They’re out of place in dirty Crocs and wrinkled sweatpants. More notably, she’s wiping tears from puffy cheeks. It’s a sharp contrast to the nurses, who are too casual. One makes a remark to the other about a tangled tube. They always get that way. The other chuckles.
I can’t take my eyes off the patient. One black eye, so sharply defined that it looks inked in. He moves like a robot. One second he’s perfectly still, the next he’s drawing a breath through the mechanical ventilator in his throat. Sharp, precise movements. The machine beeps; chest up. Another beep; chest down. Frozen. Beat; up. Beat; down. The screen to his left can fit three breaths: identical curves on the scrolling graph. Then it resets. Three more breaths. Beat; up. Beat; down. Like a robot.
The father looks uncomfortable but unfazed, as if his sympathy took effort. He looks like he came to see someone else’s son. He nods to the chaplain, gives me a friendly look. “Isn’t this tragic?” his eyes say. He returns his attention to the mechanical body. He knows we’re not there for him.
“How are you?” the chaplain asks, kneeling down by the mother. She and the father have the room’s only two chairs, so I stand motionlessly to the side. The chaplain shifts to find balance. “Has anyone come to see you yet?”
“No,” she manages to eke out. “No one.” And then she’s sobbing. Thick, heavy sobs. She’s trying to keep quiet; in the ICU there’s a hush that suggests that no one’s allowed to be louder than the softly beeping machines. But she can’t control it, and for a moment we all sit silently by, drowned in a mother’s grief. Then she collects herself, just enough to whisper, “I’m so scared.”
I’m scared too. I think we’re all scared. He’s my age. This room destroys the illusion that anyone is safe. It was a car accident, yesterday. He was alert when he came in and then things went downhill after surgery. What can you say to his mother?
The chaplain chooses to say nothing. He nods affirmingly and settles into position.
“Everyone says to be positive, but I can’t. They say it can always be worse.” She’s sniffling between sentences. There are no tissues in this room and her tears soak into her frayed collar. “I couldn’t live with him being a vegetable.”
It’s hard for me to understand that this a real person here. There’s a cognitive disconnect. This body is a medical project, I’m sure the nurses would agree. But this is also a son and a happy-go-lucky friend and a student. There isn’t room in my head for all of that. It’s too heavy.
She continues, “I was trying to be strong yesterday, when he was awake. But I had to move away sometimes. I didn’t want him to see me cry.”
“Now is the time to not be strong,” says the chaplain with all the tenderness of a father. He’s poised to reach out an encouraging touch, a hand on the shoulder, but he doesn’t. Maybe there’s a rule.
We linger for almost half an hour. I can’t hear much of the conversation as it escapes in whispers between choked sobs, but she’s sharing everything. “I’ve never opened up like this to a stranger,” she says.
“Most people here haven’t,” the chaplain agrees. “Can I pray for you?”
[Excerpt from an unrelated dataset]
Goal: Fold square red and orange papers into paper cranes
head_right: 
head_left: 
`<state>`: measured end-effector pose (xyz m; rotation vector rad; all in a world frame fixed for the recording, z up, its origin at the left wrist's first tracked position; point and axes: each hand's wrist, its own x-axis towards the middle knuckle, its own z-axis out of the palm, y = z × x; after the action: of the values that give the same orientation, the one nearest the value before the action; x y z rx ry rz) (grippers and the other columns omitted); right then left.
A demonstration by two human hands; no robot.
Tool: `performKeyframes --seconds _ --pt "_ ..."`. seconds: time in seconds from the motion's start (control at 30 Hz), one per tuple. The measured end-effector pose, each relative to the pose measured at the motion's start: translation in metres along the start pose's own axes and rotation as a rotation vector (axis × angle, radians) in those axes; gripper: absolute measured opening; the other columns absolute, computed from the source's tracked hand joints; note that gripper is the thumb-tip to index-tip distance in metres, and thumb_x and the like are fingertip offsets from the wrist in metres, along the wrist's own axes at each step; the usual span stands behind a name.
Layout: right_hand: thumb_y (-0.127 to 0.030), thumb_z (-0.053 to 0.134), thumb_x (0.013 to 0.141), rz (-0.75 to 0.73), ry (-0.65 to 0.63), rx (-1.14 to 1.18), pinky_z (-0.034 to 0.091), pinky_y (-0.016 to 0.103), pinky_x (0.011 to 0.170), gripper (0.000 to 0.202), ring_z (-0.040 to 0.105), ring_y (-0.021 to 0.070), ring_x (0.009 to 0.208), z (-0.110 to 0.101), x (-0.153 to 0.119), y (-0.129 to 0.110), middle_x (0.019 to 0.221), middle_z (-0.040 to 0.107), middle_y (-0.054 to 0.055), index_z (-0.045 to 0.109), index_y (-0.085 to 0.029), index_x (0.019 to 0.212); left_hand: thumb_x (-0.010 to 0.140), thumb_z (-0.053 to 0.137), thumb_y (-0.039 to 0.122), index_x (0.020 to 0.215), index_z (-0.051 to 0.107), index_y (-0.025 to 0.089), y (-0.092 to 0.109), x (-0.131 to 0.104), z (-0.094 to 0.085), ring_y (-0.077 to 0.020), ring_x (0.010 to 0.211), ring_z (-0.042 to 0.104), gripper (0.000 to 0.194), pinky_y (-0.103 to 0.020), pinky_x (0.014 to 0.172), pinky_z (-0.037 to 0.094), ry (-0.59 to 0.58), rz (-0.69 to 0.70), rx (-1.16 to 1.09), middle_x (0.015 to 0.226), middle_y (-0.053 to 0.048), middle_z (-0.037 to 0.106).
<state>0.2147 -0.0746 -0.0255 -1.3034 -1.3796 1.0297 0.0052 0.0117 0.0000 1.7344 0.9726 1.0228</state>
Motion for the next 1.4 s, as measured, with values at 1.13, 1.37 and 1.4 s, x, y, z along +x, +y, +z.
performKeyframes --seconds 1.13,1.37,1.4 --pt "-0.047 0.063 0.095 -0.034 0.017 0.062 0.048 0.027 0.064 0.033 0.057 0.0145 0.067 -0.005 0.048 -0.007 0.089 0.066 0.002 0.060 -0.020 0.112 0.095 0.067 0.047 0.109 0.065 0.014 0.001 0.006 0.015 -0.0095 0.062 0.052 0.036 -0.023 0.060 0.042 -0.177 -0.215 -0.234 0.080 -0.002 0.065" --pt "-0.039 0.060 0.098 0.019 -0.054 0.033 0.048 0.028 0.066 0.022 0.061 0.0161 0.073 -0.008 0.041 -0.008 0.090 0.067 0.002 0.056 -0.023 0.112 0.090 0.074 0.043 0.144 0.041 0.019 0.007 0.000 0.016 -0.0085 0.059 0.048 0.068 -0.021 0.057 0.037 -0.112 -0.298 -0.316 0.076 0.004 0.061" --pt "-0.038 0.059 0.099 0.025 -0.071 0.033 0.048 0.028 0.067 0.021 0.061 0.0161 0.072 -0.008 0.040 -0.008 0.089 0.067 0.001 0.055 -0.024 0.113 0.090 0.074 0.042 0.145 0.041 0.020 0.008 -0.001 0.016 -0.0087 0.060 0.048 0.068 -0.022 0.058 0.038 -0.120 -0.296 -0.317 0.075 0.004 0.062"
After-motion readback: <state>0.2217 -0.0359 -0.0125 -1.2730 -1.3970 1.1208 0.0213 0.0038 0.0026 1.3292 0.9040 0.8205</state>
It’s a short prayer, but it gets right to the heart of her fears. He doesn’t have the family recorded in his patient list so I don’t know what her faith is, but she seems grateful. He stands when he finishes. “Don’t give up hope yet,” he says. “He could come off the ventilator and surprise us. You never know. He could be moving and talking before you know it.” She gives us a wan smile and we exit the room. My heart sinks. That feels cruel.
What if he doesn’t come off the ventilator? What if three days from now they ask her to decide whether or not to let her son die? What if there is no hope? I voice my concern.
“I don’t want to take away the disaster,” the chaplain says. “There’s still disaster, I don’t deny that. But I want to plant hope, just to open up the possibility that things could turn out okay. Everyone needs hope.”
I can’t argue with that, but I still feel discontent. Maybe that’s because I don’t have hope right now. I can’t see him waking up and returning to normal. In my mind, he’s going to die — soon. And his mother needs to deal with her grief. How could you be insensitive enough to offer hope?
“This way,” the chaplain says, starting off toward the next room. “They’re about to take this woman off life support.”
I’m not a chaplain. I don’t see this every day. And so I’m left with the inner turmoil. Did we make things better or worse? What did the mother really need?
The chaplain is already talking to a doctor, asking about the next room — if the family is in yet. His mind is two steps ahead, anticipating the next conversation, the next patient’s needs. I can’t move that fast, and so his motion feels almost casual. I wander along behind him, feeling suddenly out of place in my white coat and naïveté.